EXERCISE — Return a copy of every line in the records that includes the word "finger".

☆ ☆ ☆ ☆

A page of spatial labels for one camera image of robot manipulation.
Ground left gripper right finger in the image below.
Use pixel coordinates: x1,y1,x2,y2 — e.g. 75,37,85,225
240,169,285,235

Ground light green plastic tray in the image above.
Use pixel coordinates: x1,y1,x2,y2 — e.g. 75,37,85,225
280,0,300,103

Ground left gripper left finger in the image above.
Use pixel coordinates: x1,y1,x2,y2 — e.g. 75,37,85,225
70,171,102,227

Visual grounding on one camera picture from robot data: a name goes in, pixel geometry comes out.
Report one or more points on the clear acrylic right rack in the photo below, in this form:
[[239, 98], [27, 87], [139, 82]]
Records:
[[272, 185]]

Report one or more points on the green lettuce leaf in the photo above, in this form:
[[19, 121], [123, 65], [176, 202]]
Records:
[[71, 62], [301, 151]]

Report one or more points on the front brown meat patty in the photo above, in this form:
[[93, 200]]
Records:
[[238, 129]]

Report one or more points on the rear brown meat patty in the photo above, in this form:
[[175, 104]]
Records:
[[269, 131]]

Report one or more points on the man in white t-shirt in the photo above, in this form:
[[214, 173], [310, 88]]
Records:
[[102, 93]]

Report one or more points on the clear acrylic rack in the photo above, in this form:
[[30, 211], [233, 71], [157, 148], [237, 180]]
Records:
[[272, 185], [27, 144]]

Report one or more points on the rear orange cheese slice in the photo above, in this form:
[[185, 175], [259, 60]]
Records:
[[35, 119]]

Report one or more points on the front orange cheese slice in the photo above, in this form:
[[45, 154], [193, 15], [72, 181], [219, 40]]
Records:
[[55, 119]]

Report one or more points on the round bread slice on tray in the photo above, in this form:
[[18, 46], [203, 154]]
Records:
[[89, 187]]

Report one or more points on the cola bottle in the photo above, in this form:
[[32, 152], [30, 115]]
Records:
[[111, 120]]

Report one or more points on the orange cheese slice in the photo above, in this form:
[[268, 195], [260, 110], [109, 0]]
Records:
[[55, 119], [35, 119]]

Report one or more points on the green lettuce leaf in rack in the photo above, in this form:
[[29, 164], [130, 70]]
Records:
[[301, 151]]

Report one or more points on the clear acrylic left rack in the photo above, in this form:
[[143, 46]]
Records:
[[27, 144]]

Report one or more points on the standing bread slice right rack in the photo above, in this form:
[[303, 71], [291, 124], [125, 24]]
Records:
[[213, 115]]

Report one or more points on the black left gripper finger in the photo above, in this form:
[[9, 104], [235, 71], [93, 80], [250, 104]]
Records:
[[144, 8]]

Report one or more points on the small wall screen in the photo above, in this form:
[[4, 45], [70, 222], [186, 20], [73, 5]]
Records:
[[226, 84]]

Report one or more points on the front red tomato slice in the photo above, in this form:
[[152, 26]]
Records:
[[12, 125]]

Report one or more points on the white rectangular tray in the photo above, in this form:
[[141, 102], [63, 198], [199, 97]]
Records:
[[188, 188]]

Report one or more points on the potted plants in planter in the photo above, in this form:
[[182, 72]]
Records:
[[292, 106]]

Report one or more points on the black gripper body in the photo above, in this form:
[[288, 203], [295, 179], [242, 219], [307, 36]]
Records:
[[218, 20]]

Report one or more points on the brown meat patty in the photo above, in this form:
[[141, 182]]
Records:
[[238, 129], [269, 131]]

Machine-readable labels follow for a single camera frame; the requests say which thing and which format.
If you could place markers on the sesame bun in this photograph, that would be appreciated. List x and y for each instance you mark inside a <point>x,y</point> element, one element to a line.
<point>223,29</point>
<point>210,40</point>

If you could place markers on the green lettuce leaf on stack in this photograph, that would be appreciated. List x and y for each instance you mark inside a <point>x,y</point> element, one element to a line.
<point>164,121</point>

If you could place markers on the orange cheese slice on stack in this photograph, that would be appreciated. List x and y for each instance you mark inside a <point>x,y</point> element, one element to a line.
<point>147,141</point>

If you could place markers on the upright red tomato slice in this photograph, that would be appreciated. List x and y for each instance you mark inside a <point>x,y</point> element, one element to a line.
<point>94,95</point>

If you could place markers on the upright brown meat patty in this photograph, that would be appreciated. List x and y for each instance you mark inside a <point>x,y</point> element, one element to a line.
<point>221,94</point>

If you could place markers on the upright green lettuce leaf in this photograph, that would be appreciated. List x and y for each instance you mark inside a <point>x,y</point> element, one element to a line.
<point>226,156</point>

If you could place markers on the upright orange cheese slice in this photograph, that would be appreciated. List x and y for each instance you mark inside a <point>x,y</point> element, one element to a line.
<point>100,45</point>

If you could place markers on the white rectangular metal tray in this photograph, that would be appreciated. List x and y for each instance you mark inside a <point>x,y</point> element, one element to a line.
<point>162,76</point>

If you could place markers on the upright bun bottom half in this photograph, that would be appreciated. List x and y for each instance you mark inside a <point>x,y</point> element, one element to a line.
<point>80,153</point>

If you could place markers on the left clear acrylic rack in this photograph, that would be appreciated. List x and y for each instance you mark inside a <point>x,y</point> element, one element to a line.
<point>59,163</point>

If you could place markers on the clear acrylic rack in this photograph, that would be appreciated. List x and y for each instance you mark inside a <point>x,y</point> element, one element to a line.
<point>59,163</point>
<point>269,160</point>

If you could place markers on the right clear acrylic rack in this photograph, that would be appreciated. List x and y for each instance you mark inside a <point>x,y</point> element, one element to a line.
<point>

☆ ☆ ☆ ☆

RESPONSE BOX —
Ground left gripper right finger in the image below.
Ground left gripper left finger in the image above.
Report one or more points on the black left gripper finger in the photo above, in this form:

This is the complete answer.